WHAT THE EXERCISE ASKS :: Where the word "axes" occurs in a line of the listing, please copy the line.

DATA BELOW ::

=== Begin Enclosure ===

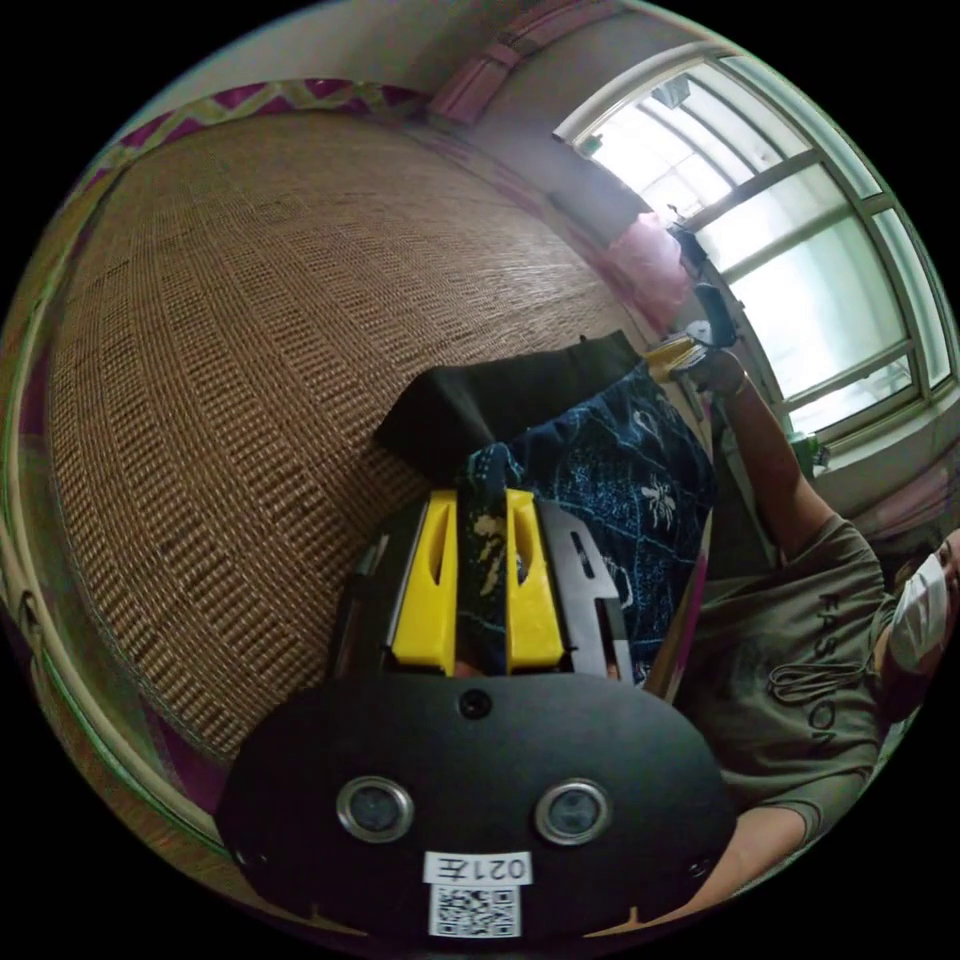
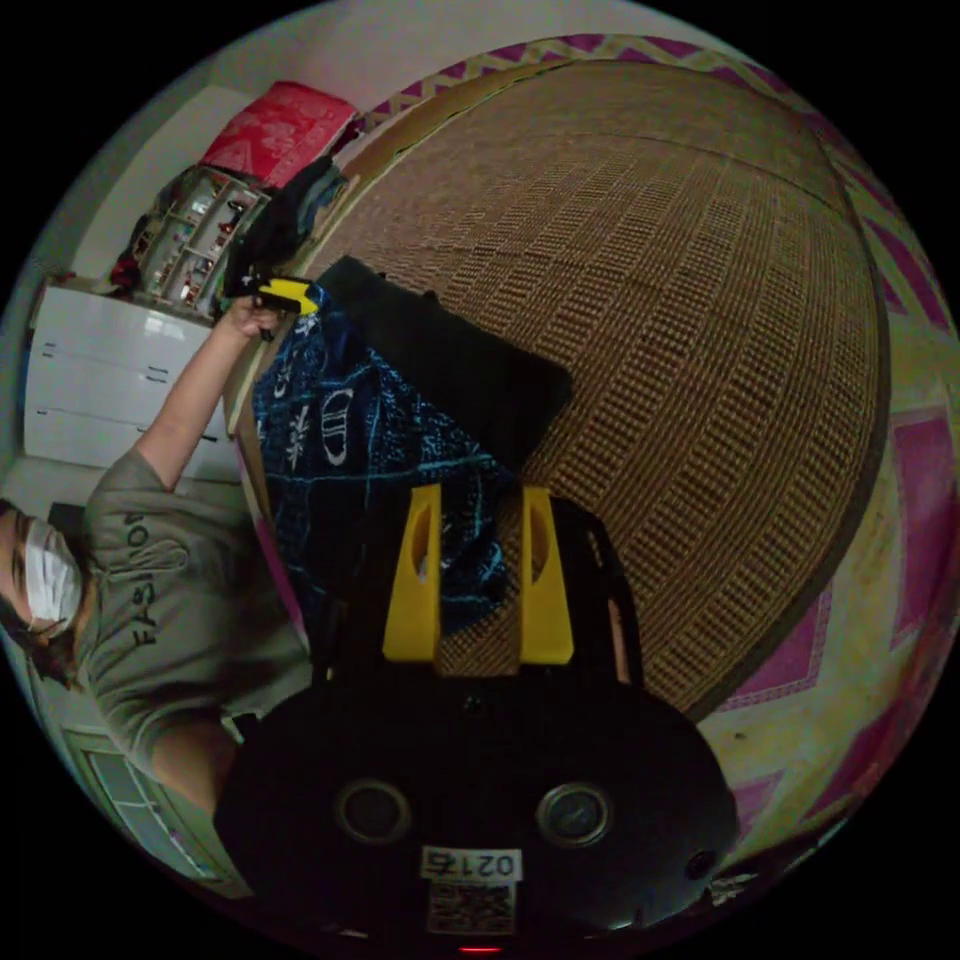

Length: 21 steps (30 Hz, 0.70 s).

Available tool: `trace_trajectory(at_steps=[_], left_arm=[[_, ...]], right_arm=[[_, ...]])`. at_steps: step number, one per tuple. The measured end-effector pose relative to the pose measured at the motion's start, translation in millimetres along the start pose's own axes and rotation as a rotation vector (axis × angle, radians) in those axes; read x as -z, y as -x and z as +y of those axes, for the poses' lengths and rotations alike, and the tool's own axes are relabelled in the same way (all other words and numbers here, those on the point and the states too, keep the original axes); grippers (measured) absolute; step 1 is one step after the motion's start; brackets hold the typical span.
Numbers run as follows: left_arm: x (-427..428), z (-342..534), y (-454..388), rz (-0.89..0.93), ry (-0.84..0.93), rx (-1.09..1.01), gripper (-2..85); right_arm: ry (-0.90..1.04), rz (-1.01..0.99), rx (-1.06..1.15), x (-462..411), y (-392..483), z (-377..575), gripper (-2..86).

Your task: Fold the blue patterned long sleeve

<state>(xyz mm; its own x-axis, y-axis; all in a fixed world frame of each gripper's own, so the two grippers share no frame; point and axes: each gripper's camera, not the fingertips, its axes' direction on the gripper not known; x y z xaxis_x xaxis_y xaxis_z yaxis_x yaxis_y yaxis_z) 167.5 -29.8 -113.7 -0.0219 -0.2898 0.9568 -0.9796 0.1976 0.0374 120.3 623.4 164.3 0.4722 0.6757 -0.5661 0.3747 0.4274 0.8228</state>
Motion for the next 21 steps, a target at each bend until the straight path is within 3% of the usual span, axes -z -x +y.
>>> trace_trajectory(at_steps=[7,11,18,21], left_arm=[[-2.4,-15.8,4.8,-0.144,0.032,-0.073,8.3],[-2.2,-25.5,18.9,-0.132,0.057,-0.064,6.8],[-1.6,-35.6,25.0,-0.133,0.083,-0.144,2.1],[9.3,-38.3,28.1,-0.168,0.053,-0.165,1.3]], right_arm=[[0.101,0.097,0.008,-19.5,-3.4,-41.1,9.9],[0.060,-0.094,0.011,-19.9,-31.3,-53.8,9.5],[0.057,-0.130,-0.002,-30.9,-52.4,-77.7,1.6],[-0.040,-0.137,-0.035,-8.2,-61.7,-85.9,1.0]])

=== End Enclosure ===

EXERCISE OUTPUT ::
Available tool: `trace_trajectory(at_steps=[_], left_arm=[[_, ...]], right_arm=[[_, ...]])`. at_steps: step number, one per tuple. The measured end-effector pose relative to the pose measured at the motion's start, translation in millimetres along the start pose's own axes and rotation as a rotation vector (axis × angle, radians) in those axes; read x as -z, y as -x and z as +y of those axes, for the poses' lengths and rotations alike, and the tool's own axes are relabelled in the same way (all other words and numbers here, those on the point and the states too, keep the original axes); grippers (measured) absolute; step 1 is one step after the motion's start; brackets hold the typical span.
<state>(xyz mm; its own x-axis, y-axis; all in a fixed world frame of each gripper's own, so the two grippers share no frame; point and axes: each gripper's camera, not the fingertips, its axes' direction on the gripper not known; x y z xaxis_x xaxis_y xaxis_z yaxis_x yaxis_y yaxis_z) 167.5 -29.8 -113.7 -0.0219 -0.2898 0.9568 -0.9796 0.1976 0.0374 120.3 623.4 164.3 0.4722 0.6757 -0.5661 0.3747 0.4274 0.8228</state>
Motion for the next 21 steps, a target at each bend until the straight path is within 3% of the usual span, axes -z -x +y.

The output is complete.